Reproduce only the lines of the material below that start at the line containing "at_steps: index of" and stop at the line containing "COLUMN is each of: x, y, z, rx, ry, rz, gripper". Keep both end lines.
Start of Record excerpts
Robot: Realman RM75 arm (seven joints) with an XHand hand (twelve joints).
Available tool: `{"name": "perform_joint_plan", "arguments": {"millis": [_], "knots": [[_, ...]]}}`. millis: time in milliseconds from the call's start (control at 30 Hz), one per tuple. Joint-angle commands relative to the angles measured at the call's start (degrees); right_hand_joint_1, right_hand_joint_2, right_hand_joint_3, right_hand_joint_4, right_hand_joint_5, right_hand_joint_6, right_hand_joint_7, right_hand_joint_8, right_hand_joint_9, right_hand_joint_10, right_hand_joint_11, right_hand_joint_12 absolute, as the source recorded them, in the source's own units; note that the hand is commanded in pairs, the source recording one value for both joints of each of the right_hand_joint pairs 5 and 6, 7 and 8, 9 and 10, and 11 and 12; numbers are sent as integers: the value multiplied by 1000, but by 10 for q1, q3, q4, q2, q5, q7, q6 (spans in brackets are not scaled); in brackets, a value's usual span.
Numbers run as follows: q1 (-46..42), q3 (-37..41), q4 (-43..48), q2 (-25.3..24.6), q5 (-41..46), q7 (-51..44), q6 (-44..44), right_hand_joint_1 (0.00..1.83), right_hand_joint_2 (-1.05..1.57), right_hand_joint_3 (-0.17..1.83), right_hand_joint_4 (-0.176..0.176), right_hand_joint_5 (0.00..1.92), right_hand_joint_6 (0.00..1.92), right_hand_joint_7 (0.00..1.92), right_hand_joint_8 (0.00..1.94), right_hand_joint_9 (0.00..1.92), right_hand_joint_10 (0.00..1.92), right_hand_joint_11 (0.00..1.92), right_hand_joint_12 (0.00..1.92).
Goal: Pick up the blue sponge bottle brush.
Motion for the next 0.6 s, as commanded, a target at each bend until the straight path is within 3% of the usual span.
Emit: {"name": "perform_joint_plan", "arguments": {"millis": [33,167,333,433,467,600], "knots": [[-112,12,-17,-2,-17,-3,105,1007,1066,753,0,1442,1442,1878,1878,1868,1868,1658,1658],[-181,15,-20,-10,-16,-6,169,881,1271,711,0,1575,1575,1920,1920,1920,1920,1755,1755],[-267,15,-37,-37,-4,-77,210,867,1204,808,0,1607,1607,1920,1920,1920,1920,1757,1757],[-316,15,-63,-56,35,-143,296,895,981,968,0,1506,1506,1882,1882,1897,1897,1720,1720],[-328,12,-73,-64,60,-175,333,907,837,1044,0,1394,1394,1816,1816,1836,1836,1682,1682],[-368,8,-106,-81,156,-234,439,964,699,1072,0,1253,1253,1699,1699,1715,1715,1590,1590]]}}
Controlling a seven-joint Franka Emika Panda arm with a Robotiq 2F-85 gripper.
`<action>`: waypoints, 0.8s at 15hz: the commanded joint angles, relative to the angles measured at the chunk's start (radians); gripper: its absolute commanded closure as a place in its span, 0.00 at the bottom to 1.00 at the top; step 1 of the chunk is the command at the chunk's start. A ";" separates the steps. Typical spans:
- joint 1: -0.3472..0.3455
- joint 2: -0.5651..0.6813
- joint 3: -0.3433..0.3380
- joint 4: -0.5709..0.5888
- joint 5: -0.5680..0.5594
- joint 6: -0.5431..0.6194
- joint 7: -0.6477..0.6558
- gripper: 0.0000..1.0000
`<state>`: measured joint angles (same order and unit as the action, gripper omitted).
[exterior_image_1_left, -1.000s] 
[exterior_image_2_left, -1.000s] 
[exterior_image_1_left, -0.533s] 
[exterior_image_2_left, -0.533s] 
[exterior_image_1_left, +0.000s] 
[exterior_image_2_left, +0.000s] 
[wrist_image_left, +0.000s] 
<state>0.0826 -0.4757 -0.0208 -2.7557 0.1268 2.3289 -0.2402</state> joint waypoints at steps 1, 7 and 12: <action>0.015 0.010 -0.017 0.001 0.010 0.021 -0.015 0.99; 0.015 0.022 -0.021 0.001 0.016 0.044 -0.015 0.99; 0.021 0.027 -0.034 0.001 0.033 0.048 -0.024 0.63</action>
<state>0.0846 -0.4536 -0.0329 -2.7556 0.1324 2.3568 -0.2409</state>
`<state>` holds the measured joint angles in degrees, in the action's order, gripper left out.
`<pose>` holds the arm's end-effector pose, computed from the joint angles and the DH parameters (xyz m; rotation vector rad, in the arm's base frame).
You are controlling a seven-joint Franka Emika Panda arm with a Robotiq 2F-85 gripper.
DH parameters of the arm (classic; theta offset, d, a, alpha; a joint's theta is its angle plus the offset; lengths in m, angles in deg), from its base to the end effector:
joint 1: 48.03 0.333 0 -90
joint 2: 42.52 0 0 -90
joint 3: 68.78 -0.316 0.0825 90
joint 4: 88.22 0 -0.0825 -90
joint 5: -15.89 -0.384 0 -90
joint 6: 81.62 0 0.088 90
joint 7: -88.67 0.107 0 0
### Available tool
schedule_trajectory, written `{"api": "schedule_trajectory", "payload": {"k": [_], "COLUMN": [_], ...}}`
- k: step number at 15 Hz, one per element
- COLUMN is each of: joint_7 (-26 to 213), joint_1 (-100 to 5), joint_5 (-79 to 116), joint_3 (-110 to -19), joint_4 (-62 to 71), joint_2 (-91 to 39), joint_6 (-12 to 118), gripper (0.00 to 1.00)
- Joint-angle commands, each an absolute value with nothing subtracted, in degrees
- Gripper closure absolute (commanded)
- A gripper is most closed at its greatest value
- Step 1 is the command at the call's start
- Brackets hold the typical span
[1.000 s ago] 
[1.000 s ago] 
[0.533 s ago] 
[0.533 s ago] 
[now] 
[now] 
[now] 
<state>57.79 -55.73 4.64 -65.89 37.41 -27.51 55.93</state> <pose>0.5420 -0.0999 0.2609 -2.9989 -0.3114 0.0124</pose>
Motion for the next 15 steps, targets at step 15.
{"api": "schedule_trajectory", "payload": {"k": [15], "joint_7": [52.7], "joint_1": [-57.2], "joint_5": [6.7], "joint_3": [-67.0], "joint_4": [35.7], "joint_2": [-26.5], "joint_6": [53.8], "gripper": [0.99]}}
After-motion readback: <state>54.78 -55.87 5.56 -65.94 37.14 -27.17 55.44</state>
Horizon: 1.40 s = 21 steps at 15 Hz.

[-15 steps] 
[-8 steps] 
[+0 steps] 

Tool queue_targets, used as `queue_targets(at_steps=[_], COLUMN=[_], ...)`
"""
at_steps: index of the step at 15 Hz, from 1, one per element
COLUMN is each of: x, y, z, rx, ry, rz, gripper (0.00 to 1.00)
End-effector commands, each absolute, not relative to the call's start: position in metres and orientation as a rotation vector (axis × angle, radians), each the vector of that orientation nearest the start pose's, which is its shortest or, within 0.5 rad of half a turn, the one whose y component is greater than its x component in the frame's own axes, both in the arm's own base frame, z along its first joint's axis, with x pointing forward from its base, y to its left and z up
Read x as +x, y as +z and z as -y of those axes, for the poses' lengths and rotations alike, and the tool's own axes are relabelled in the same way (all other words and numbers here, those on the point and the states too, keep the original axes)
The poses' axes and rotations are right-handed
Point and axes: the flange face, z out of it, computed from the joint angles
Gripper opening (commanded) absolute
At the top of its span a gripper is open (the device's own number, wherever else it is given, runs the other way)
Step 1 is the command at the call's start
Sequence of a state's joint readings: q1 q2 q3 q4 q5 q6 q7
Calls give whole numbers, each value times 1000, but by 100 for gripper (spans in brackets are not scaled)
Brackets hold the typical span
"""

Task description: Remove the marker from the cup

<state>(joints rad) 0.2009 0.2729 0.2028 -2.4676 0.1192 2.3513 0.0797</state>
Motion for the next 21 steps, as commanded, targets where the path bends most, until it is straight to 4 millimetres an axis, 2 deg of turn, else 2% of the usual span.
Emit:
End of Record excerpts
### Solution to the exercise
at_steps: index of the step at 15 Hz, from 1, one per element
COLUMN is each of: x, y, z, rx, ry, rz, gripper (0.00 to 1.00)

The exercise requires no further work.